We asked Rahul Raj the CEO of India’s largest exchange – Koinex, about how it was to run an exchange with so many limitations and almost zero help from regulators?
It was actually a rollercoaster ride, it was definitely difficult to run one of the biggest cryptocurrency exchange in India without any guidance, although this did leave room for treading untested waters that resulted in a culture of innovation. We as a company tried our best, leveraged our resources and created multiple products for the betterment of our community. However, the lack of regulatory support meant that we couldn’t do business properly if the required infrastructure is not provided to us. A significant lesson we learned as a team was that it’s strenuous to explain frontier technology to regulators who either don’t understand advancement or are not comfortable with it yet. Nevertheless, we started the journey for financial sovereignty, to provide India with a better platform to practice it, if not digital assets, I’m sure we will find a different and a better way.

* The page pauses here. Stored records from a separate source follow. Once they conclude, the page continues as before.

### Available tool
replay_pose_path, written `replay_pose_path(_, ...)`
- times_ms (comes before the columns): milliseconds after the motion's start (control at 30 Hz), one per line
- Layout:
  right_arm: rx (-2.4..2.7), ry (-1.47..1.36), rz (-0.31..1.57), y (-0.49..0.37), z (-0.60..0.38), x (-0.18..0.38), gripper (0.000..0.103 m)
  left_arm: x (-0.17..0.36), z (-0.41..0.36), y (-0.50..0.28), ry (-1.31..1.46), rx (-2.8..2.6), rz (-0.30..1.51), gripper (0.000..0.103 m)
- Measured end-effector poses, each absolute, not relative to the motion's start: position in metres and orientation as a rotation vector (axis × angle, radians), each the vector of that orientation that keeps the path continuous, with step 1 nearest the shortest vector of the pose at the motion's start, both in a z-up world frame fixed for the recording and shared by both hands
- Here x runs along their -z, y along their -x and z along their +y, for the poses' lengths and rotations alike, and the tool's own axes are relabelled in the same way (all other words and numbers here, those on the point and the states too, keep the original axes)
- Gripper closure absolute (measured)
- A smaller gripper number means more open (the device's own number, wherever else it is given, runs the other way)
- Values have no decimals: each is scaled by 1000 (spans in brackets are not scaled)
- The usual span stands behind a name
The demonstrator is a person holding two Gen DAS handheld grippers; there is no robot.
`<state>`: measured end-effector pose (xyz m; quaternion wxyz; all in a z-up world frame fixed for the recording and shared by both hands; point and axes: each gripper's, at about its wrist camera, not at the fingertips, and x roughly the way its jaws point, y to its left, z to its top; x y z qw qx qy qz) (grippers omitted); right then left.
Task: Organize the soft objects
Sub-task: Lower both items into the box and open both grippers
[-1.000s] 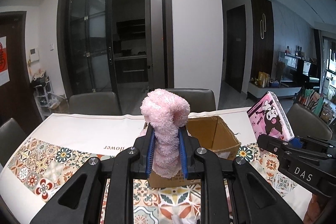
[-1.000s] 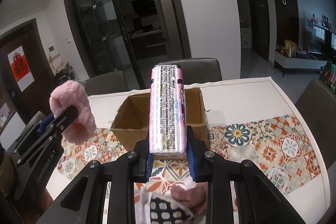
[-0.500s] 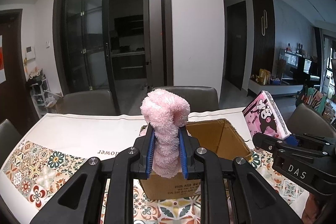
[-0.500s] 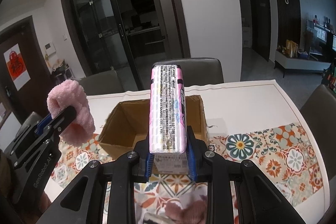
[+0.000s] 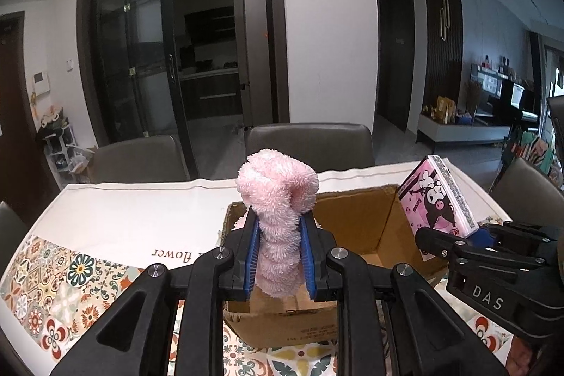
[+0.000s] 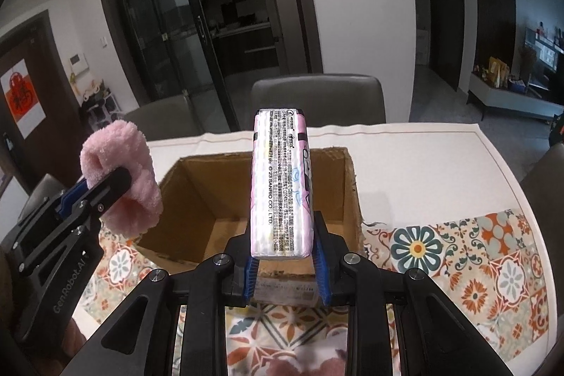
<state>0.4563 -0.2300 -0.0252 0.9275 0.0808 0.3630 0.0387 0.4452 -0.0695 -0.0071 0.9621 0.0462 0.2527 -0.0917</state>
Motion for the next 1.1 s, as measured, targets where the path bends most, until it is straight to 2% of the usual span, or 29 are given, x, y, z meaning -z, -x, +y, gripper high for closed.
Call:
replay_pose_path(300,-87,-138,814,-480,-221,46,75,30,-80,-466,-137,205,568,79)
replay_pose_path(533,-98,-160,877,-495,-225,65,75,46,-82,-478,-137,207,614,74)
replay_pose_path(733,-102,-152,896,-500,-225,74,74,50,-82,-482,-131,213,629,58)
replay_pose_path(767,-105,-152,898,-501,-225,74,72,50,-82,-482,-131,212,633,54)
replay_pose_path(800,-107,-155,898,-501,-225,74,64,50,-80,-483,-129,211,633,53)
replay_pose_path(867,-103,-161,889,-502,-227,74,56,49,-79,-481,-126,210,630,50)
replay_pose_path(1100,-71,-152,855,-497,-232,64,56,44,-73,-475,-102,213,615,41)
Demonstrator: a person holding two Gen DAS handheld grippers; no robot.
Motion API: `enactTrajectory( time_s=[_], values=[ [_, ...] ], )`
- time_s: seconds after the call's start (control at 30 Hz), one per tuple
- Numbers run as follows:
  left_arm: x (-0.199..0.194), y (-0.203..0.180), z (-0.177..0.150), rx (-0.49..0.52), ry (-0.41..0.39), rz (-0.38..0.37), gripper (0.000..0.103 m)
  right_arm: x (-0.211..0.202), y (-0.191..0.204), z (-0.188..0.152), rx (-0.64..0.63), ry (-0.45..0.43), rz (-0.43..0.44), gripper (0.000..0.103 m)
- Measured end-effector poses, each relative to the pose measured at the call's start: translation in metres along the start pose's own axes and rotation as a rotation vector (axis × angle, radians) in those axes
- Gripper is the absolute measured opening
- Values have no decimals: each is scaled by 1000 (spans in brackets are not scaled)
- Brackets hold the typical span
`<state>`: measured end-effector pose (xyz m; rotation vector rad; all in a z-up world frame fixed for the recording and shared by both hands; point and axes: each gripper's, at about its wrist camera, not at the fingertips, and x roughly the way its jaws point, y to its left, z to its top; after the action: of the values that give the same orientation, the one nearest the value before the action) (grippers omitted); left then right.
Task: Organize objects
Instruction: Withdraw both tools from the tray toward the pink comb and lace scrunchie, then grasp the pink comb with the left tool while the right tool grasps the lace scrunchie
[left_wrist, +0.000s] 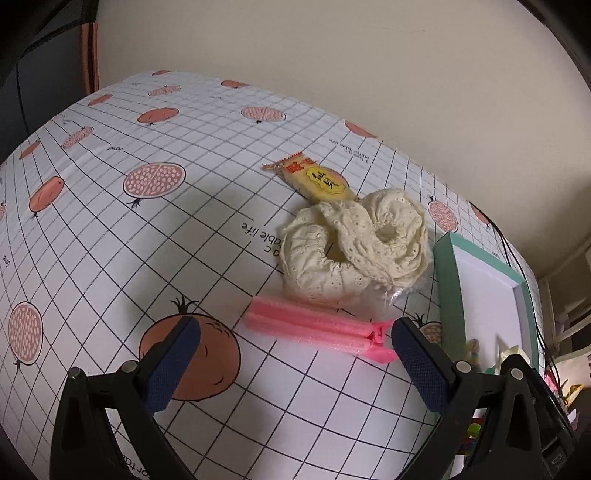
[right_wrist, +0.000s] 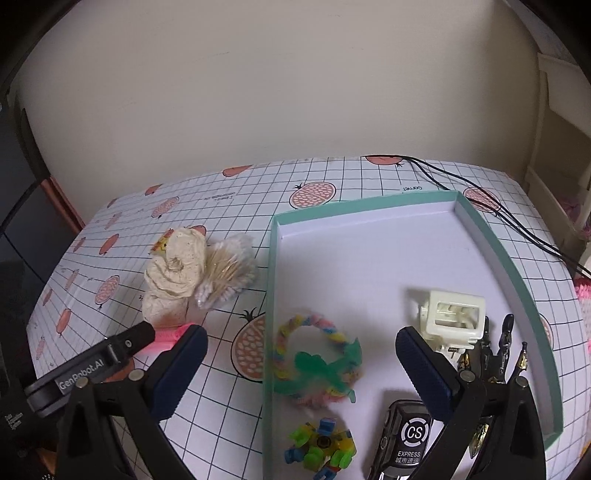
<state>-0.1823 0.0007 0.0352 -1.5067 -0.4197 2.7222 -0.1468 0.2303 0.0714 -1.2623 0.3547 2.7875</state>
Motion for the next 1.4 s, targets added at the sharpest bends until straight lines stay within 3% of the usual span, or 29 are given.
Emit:
enactTrajectory(
  time_s=[0.4,0.5,0.63,1.27,1.4],
  values=[
    [7,-28,-6,41,5,26,103,-1,-29,3,76,-10,-55,103],
    [12,-32,-8,26,15,26,102,-1,-29,2,72,-11,-57,103],
    [19,-36,-11,9,33,12,94,-1,-29,1,65,-10,-55,103],
    [44,-48,-4,98,4,76,93,4,-30,-3,49,-4,-70,103],
    [39,-39,-1,83,2,69,84,2,-27,-2,44,-14,-66,103]
  ],
)
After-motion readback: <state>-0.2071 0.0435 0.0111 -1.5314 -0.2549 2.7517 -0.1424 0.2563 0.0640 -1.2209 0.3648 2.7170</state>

As Rahul said, the Indian regulators either do not understand the disruptive technology – blockchain, cryptocurrencies have to offer or aren’t comfortable working with it yet.
A country with a population of over a billion people has yet not embraced a revolutionary payment mechanism. One of the legendary movements the Indian exchanges started was the support they provided to the crypto-trading community in India. To keep this movement going, the current live exchanges are putting in their best to keep the crypto-community in India going.

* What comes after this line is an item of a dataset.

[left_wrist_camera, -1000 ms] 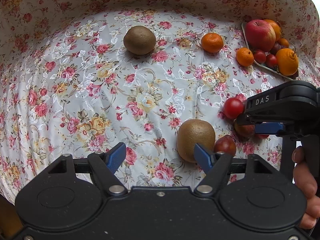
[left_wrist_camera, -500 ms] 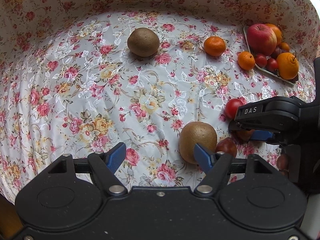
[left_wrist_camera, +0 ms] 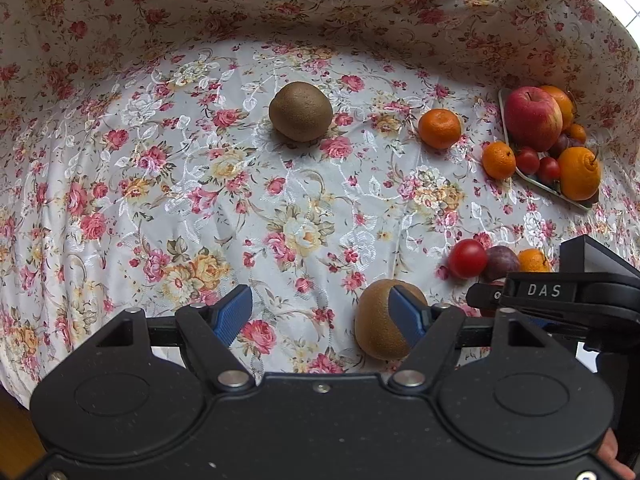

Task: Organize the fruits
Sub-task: 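Close the left tool on the brown kiwi while the right tool grasps the red-yellow plum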

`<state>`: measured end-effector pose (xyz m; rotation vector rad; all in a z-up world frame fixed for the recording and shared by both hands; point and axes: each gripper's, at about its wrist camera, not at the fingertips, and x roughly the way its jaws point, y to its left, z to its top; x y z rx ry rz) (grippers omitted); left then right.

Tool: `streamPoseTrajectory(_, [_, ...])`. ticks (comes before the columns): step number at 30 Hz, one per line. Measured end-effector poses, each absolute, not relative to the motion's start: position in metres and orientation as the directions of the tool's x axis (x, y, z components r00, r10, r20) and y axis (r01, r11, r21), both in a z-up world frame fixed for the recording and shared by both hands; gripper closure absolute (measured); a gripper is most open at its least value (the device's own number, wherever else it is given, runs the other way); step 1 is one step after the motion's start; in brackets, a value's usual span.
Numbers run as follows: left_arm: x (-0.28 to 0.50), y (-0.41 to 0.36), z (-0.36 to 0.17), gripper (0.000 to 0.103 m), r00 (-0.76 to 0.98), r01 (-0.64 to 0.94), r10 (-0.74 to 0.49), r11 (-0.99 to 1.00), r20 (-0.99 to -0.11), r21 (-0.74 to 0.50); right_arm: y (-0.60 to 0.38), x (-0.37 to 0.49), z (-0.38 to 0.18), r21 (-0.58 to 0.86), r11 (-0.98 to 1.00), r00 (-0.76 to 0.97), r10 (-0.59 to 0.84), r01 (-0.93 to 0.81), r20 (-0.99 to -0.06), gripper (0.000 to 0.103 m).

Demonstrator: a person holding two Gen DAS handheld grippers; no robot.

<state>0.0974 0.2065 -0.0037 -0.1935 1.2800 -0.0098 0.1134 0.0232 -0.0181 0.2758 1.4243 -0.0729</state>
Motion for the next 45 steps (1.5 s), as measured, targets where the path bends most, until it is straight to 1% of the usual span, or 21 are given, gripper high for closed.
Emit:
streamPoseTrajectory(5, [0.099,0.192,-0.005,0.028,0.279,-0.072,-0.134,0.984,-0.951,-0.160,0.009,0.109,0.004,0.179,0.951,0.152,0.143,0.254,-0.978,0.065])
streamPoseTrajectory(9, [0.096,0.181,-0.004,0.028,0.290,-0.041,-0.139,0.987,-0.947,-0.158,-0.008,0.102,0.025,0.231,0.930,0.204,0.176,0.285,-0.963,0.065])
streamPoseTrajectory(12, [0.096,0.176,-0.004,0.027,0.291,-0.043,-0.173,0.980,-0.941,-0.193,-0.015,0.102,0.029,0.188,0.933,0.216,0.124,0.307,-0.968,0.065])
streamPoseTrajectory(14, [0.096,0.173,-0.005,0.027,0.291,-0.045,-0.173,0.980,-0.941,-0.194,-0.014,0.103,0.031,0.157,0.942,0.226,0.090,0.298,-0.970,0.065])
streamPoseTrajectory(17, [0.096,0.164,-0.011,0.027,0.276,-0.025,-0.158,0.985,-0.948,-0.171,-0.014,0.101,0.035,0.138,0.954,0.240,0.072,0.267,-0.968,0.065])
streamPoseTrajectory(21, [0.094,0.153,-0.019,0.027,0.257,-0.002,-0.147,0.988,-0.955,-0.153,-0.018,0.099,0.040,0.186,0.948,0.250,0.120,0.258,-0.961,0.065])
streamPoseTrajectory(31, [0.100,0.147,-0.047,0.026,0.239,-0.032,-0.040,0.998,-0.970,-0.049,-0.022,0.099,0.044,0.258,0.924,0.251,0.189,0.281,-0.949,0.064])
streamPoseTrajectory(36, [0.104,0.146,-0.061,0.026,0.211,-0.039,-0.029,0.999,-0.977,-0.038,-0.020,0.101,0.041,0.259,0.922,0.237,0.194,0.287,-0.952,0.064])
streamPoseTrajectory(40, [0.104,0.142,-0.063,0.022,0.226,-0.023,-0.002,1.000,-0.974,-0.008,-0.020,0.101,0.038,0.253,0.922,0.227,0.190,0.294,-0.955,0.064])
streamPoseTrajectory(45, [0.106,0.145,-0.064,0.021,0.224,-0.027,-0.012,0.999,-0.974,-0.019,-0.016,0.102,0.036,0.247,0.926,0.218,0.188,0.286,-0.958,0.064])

We asked a similar question to Nischal Shetty, the CEO of one of India’s largest exchanges – WazirX about how the team thrives? And how they deal with the current limitations of crypto banking bans? He said:
“As a business we’ve evolved with the help of P2P to an extent that we’re able to grow our revenues every month. However, we believe our growth would be 10 times more if banking channels open up and our regulators bring in clarity for everyone. Exchanges around the world are getting positive vibes from their Governments while Indians are still waiting. The entire world is building a new financial infrastructure and India should join in sooner than later. [sic] “
Nischal has always been one of the biggest influencers of the community and one of the biggest accelerators of the #IndiaWantsCrypto movement. The team at WazirX has shown constant support towards the crypto-community and are bullish on the growth that has yet to come.
In the same spirit, of building and development, the CEO of Bitbns Gaurav Dhake said:
Necessity is the mother of invention. Any challenge that was thrown to us we overcame it. Regulatory clarity would help but that was a bottleneck we long overcame. We invented we got new things and thrived and still growing. We are launching in a new country next week 🙂 [sic]
While the crypto community had to bid goodbye to one of the oldest exchanges, we can celebrate the efforts, the rest of the exchanges are still putting forward.
Right from tackling questions such as “Sirji when Bitcoin to the moon?” to “What is a blockchain” the exchanges in India are patiently working with the crypto-community and as per my personal view I have seen it grow quite a lot over the years.
Although I’m still sure we are going to face more questions regarding the legality of Bitcoin and how legit ICOs are, I believe we together can change the definition of financial management and sovereignty being the biggest democratic country in the world.